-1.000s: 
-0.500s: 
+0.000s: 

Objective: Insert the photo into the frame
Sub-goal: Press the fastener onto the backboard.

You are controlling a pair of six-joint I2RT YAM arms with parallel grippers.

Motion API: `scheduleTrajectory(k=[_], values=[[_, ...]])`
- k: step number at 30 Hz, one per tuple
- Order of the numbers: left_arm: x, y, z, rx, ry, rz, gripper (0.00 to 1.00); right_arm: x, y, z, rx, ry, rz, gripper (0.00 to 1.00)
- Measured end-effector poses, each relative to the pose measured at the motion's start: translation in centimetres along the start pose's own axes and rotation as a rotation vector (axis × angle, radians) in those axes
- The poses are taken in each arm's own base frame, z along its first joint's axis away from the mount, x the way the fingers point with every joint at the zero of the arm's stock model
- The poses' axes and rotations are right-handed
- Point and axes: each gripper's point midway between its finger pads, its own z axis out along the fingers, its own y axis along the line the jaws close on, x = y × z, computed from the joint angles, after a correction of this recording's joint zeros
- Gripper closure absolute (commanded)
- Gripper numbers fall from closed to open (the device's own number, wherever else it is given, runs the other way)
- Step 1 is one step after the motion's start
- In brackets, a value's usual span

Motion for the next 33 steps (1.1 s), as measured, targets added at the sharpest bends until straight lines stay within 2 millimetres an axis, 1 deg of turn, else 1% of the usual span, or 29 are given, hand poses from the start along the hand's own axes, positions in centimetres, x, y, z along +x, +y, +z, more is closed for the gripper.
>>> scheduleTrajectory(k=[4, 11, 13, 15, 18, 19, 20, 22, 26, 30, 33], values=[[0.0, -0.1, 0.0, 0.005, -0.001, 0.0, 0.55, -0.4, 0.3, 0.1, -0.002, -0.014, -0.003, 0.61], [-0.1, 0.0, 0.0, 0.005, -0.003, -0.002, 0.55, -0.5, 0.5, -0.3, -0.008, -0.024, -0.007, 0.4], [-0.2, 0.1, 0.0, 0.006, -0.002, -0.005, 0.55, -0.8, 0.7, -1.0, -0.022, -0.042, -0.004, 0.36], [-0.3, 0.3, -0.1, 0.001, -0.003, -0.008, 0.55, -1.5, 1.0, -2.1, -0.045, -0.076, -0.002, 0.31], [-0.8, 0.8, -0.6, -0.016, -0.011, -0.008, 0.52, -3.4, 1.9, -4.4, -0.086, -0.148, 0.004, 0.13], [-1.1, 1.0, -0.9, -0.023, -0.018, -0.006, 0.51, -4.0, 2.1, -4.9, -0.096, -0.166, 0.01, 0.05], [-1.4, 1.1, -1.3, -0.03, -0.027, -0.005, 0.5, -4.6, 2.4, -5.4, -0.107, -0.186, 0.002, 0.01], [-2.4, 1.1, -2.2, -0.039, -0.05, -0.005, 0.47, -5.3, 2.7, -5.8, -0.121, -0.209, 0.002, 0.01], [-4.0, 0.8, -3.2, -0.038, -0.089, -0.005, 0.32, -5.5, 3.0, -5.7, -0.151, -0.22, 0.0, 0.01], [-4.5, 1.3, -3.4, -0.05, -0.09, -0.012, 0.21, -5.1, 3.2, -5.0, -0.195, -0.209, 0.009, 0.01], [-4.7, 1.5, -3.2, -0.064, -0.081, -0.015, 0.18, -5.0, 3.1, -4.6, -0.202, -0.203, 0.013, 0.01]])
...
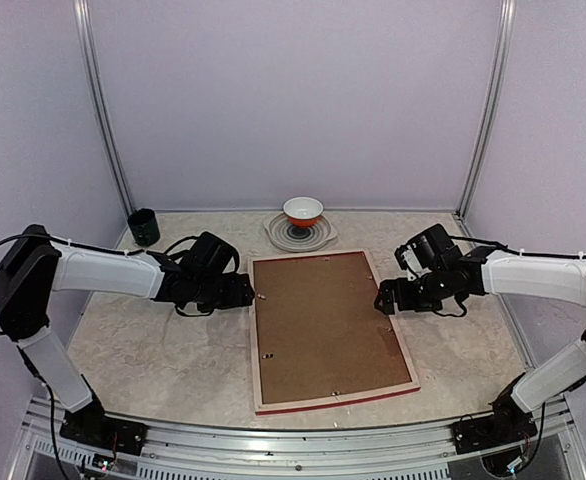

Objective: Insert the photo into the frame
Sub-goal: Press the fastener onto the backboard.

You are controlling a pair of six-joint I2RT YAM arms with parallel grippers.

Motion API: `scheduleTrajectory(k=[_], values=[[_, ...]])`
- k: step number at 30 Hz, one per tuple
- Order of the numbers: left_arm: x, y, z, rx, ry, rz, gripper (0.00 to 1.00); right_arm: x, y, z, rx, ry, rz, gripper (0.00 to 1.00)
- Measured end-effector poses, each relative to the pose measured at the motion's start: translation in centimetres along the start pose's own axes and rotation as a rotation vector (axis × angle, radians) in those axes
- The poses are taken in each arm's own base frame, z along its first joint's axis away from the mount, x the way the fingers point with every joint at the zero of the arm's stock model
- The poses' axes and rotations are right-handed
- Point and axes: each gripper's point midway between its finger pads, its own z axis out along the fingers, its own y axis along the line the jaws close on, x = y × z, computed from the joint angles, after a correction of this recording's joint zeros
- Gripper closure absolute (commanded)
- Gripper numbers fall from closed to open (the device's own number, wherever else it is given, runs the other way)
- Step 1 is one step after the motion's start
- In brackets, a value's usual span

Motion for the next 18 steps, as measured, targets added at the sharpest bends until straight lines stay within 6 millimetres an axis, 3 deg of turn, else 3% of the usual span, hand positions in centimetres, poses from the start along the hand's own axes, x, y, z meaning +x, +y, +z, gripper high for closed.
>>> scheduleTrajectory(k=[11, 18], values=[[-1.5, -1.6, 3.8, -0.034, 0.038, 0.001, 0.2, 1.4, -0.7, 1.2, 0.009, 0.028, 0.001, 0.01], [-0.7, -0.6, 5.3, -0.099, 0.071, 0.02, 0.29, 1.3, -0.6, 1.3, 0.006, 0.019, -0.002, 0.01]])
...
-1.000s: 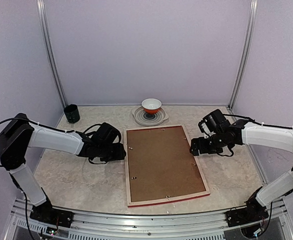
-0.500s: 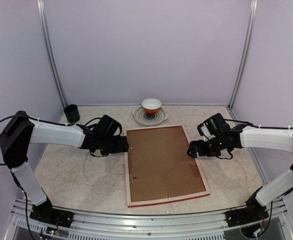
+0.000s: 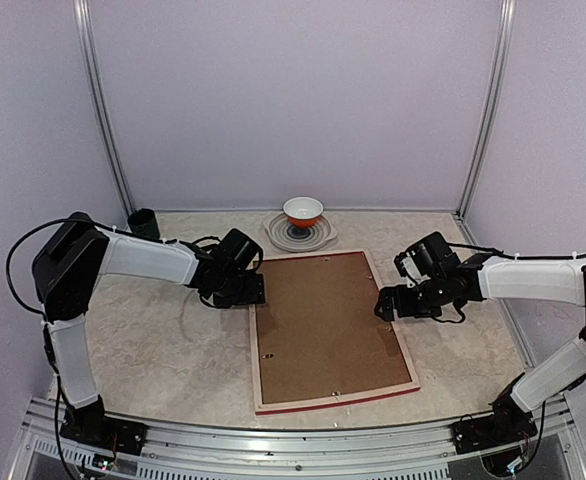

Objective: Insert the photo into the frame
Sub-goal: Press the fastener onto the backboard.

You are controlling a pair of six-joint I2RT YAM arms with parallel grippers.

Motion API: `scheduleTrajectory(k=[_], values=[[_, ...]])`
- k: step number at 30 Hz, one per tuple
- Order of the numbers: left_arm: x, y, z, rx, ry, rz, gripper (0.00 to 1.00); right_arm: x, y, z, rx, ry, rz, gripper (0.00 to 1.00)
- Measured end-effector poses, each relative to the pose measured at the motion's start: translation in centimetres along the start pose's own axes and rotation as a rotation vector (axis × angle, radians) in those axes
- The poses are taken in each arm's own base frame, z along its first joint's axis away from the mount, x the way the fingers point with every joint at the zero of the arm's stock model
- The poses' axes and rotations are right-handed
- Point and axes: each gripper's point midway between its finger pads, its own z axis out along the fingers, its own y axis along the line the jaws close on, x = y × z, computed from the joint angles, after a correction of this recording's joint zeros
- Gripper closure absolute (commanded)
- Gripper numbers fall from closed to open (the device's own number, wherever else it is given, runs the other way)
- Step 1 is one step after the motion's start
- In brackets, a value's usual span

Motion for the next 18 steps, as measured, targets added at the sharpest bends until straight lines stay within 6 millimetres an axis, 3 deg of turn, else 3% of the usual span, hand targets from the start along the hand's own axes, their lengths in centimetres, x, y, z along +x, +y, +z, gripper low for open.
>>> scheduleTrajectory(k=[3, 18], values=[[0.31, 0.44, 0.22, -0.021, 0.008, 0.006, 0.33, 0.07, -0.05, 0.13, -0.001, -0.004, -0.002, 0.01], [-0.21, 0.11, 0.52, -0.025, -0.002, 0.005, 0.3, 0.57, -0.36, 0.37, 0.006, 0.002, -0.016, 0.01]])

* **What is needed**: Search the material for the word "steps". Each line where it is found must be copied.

* **Task answer**:
Motion for the next 33 steps (1.1 s), as measured, targets added at the sharpest bends until straight lines stay within 2 millimetres an axis, 1 deg of turn, else 1% of the usual span, or 29 are given, hand poses from the start along the hand's own axes, positions in centimetres, x, y, z along +x, +y, +z, more is closed for the gripper.
Motion for the next 18 steps, as measured, targets added at the sharpest bends until straight lines stay within 6 millimetres an axis, 3 deg of turn, else 3% of the usual span, hand positions in centimetres, poses from the start along the hand's own axes, x, y, z meaning +x, +y, +z, gripper high for closed.
Motion for the next 18 steps, as measured, targets added at the sharpest bends until straight lines stay within 6 millimetres an axis, 3 deg of turn, else 3% of the usual span, hand targets from the start along the hand's own axes, their lengths in centimetres, x, y, z along +x, +y, +z, gripper low for open.

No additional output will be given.